**EXERCISE DETAILS**.
Only one stretch of the data below should be repeated: the lines from the line containing "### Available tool" through the line containing "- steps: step", inclusive, exactly as they are.

START SOURCE DATA

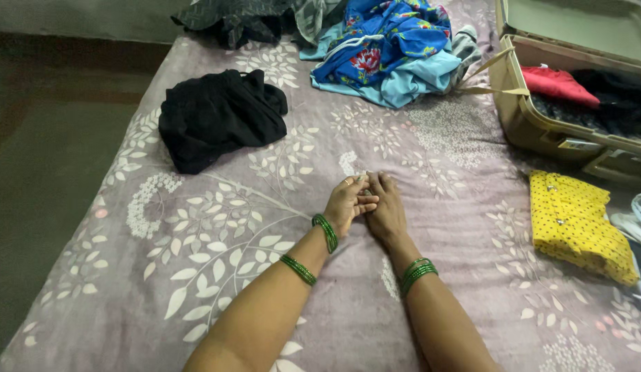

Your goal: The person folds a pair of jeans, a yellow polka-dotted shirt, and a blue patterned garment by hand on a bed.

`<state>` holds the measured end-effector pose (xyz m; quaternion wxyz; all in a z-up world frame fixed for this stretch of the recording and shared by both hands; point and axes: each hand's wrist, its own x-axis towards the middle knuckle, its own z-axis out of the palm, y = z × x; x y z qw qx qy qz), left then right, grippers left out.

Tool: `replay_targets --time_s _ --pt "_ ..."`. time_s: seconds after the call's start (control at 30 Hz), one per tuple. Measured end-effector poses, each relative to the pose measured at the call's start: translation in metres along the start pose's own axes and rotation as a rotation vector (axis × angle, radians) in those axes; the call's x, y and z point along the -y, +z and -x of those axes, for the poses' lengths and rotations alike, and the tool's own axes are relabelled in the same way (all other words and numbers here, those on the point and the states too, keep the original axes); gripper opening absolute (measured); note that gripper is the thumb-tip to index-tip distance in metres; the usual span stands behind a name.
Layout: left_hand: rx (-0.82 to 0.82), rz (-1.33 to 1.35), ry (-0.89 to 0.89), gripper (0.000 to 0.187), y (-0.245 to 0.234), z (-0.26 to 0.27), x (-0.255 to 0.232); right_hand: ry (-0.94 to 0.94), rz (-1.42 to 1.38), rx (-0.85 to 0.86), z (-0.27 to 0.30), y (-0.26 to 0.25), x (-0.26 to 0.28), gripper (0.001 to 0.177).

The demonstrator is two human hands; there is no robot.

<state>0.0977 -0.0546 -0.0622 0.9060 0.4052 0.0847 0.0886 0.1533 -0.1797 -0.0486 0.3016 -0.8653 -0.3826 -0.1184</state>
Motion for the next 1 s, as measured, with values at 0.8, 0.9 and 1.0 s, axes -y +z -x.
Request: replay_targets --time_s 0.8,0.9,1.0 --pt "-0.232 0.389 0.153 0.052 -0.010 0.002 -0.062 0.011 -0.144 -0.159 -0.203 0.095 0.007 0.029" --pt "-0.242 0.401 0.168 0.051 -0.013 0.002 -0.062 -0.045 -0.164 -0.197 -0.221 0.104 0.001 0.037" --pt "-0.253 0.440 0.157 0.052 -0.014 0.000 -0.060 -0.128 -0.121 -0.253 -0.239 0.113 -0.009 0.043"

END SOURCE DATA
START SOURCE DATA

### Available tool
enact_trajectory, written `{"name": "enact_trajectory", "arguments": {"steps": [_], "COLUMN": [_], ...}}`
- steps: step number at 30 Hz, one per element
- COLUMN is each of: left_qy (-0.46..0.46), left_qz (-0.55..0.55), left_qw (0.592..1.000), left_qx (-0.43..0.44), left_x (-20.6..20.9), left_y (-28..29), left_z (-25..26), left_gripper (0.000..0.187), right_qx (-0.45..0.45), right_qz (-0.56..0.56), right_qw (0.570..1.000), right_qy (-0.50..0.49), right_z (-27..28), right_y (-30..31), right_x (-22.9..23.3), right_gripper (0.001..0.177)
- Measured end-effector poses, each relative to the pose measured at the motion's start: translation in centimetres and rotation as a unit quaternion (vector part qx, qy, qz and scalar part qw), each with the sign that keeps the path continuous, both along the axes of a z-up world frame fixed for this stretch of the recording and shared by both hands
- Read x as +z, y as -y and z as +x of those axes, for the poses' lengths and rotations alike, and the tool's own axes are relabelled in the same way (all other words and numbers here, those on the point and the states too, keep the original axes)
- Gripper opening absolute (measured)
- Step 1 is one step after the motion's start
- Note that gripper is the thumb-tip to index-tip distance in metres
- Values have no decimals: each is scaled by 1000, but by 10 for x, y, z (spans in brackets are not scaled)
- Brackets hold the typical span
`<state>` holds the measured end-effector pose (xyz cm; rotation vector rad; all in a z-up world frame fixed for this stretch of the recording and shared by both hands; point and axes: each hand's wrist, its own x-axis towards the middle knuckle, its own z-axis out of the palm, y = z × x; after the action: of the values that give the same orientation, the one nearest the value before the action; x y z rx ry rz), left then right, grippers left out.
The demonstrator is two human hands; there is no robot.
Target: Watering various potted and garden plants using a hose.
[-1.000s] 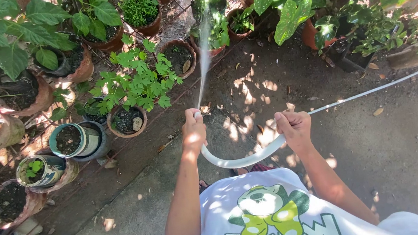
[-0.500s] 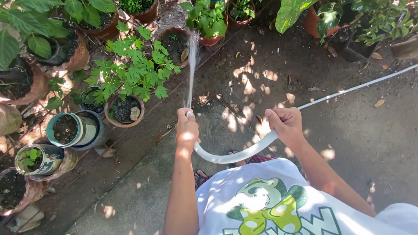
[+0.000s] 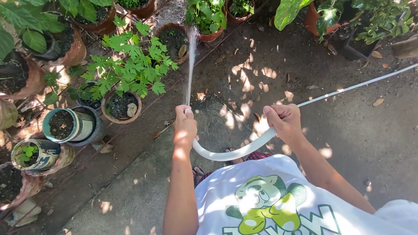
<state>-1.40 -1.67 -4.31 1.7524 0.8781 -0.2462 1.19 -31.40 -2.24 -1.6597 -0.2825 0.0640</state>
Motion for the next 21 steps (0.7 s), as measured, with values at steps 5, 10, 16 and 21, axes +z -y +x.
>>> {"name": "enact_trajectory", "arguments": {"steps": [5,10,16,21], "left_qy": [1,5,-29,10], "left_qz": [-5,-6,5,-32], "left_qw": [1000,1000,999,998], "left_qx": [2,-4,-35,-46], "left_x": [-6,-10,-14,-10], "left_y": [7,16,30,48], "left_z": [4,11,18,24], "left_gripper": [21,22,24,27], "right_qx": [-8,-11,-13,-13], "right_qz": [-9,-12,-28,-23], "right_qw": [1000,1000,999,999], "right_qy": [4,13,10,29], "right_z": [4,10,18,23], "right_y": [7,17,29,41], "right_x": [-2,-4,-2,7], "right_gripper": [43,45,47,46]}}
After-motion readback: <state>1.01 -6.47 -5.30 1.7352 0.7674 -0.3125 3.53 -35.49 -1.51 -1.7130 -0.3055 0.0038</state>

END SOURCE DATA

**YOUR RESPONSE**.
### Available tool
enact_trajectory, written `{"name": "enact_trajectory", "arguments": {"steps": [_], "COLUMN": [_], ...}}`
- steps: step number at 30 Hz, one per element

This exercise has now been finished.